La mécanique capitaliste dans sa plus simple expression est par elle-même vertueuse, car elle est la source fondamentale de l’amélioration des conditions de vie de l’homme. Elle construit la prospérité future par l’effort immédiat, et permet un développement dans la durée car chaque progrès est construit sur les fondations des améliorations précédentes. Mais accumuler du capital pour produire plus n’est pas en soi suffisant : encore faut-il que ce surcroît de production permette de satisfaire au mieux les besoins des hommes dans toute leur diversité : le choix de la liberté économique, du marché libre, permet, voire oblige, à mettre sa capacité productive au service du besoin d’autrui. En effet, le marché est le lieu où coopèrent les agents économiques par l’échange libre : tous ces agents économiques sont donc en compétition permanente entre eux pour fournir des produits ou services qui satisfont le mieux aux besoins d’autrui. Par conséquent, le capitalisme de libre marché encourage les agents économiques à augmenter leur capacité de production dans le but de mieux satisfaire les besoins d’autrui. L’accroissement du profit personnel d’un individu n’est donc pas le lieu, comme on le pense souvent à tort, de l’accroissement des richesses : il n’est que la motivation individuelle du processus. C’est la maximisation du service rendu à autrui qui est créatrice de richesse, et créatrice de richesse pour tous les individus dans la société.
Institution vertueuse dans son essence
Les jusnaturalistes ne réfutent évidemment pas ces bienfaits du capitalisme libéral, mais rejettent l’idée que l’utilité et l’efficacité du libéralisme suffisent en elles-mêmes à justifier ce système, et encore moins à en justifier le fondement moral. Ils soutiennent au contraire que le capitalisme de libre marché est moins une institution vertueuse dans ses résultats qu’une institution vertueuse dans son essence. Ils considèrent que la propriété privée, le marché libre, ne sont pas des constructions artificielles ayant pour but une meilleure efficacité dans la production des richesses et l’amélioration des conditions matérielles de vie des hommes : ils considèrent que ce sont les conséquences rationnelles, logiques, d’un ensemble de principes élémentaires, constitutifs de la nature humaine, au sommet desquels on trouve le principe de non-agression.

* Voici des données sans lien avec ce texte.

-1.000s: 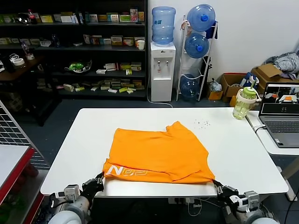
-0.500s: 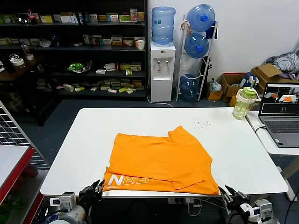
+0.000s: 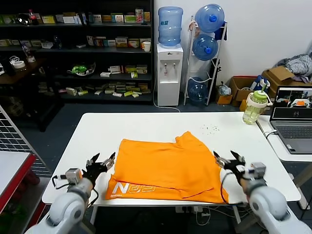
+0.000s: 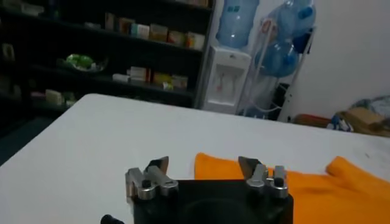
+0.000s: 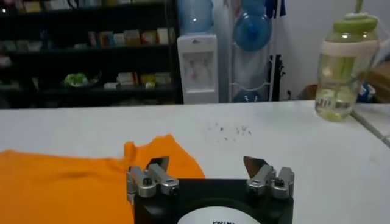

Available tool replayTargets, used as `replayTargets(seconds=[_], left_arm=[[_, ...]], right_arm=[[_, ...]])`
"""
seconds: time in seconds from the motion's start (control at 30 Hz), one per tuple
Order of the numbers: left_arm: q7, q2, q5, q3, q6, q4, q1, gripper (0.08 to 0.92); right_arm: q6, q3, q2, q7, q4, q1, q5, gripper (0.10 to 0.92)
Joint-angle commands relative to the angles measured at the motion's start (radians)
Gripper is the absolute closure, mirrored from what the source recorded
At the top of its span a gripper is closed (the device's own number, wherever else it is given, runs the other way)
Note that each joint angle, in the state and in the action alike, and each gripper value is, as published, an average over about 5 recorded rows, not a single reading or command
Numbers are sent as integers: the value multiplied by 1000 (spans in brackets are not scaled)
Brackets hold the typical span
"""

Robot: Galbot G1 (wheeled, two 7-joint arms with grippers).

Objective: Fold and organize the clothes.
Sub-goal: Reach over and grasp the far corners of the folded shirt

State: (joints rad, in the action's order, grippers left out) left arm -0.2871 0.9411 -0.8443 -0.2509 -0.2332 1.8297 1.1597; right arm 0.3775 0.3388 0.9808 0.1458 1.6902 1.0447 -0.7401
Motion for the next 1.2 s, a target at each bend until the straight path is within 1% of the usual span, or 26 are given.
replayTargets(seconds=[0.03, 0.13, 0.3, 0.43, 0.7, 1.0, 1.1, 1.17, 1.2], left_arm=[[166, 134, 34, 180, 49, -551, -508, 190], [187, 163, 25, 222, 15, -661, -578, 179], [182, 191, 20, 261, -41, -732, -615, 177], [174, 197, 16, 268, -82, -732, -608, 177], [160, 190, -5, 295, -145, -692, -594, 177], [156, 197, -1, 326, -170, -698, -603, 177], [153, 200, 4, 335, -173, -703, -608, 182], [152, 202, 10, 339, -172, -707, -610, 199], [152, 203, 12, 340, -171, -708, -610, 221]], right_arm=[[-14, -268, 176, -14, -495, -546, 25, 204], [-15, -301, 221, -56, -616, -595, 62, 203], [15, -326, 258, -99, -704, -620, 80, 203], [68, -333, 271, -105, -725, -610, 65, 203], [131, -333, 251, -100, -699, -582, 32, 203], [177, -336, 248, -93, -699, -578, 20, 204], [192, -336, 247, -93, -699, -577, 16, 240], [199, -336, 245, -94, -696, -575, 11, 292], [200, -336, 244, -95, -693, -573, 10, 318]])
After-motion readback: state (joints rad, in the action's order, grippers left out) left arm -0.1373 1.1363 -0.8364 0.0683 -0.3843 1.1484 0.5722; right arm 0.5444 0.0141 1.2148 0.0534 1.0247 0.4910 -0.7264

De ce postulat fondamental qui pose qu’aucun individu n’est en droit de porter atteinte à autrui, ni exercer aucune forme de coercition sur autrui, découle la souveraineté de l’individu sur lui-même. De cette souveraineté inaliénable sur soi résulte la pleine propriété du produit de son travail et de son ingéniosité, et la liberté d’échanger sans entrave ni contrainte cette propriété avec tout autre individu. Ainsi le capitalisme libéral, de la propriété privée au marché libre, est tout entier issu d’une chaîne logique fondée sur l’éthique et la vertu. Il est vertueux par nature et non par ses résultats.
La faiblesse de l’approche utilitariste est de laisser penser qu’une mécanique peut par elle-même produire des comportements vertueux. Or une approche techniciste du libéralisme au nom du résultat est pour partie responsable des dérives qui ont engendré la crise actuelle. Si l’on mesure la vertu du capitalisme à ses seuls résultats chiffrés, en termes de croissance du PIB ou autre statistique partielle et partiale, alors rien n’interdit de le dénaturer pour en améliorer les résultats, au moins en apparence et dans un premier temps. Mais il n’est pas de capitalisme sans vertu ni honnêteté : si la dernière décennie devait nous laisser au moins une leçon, ce serait sans aucun doute celle-là.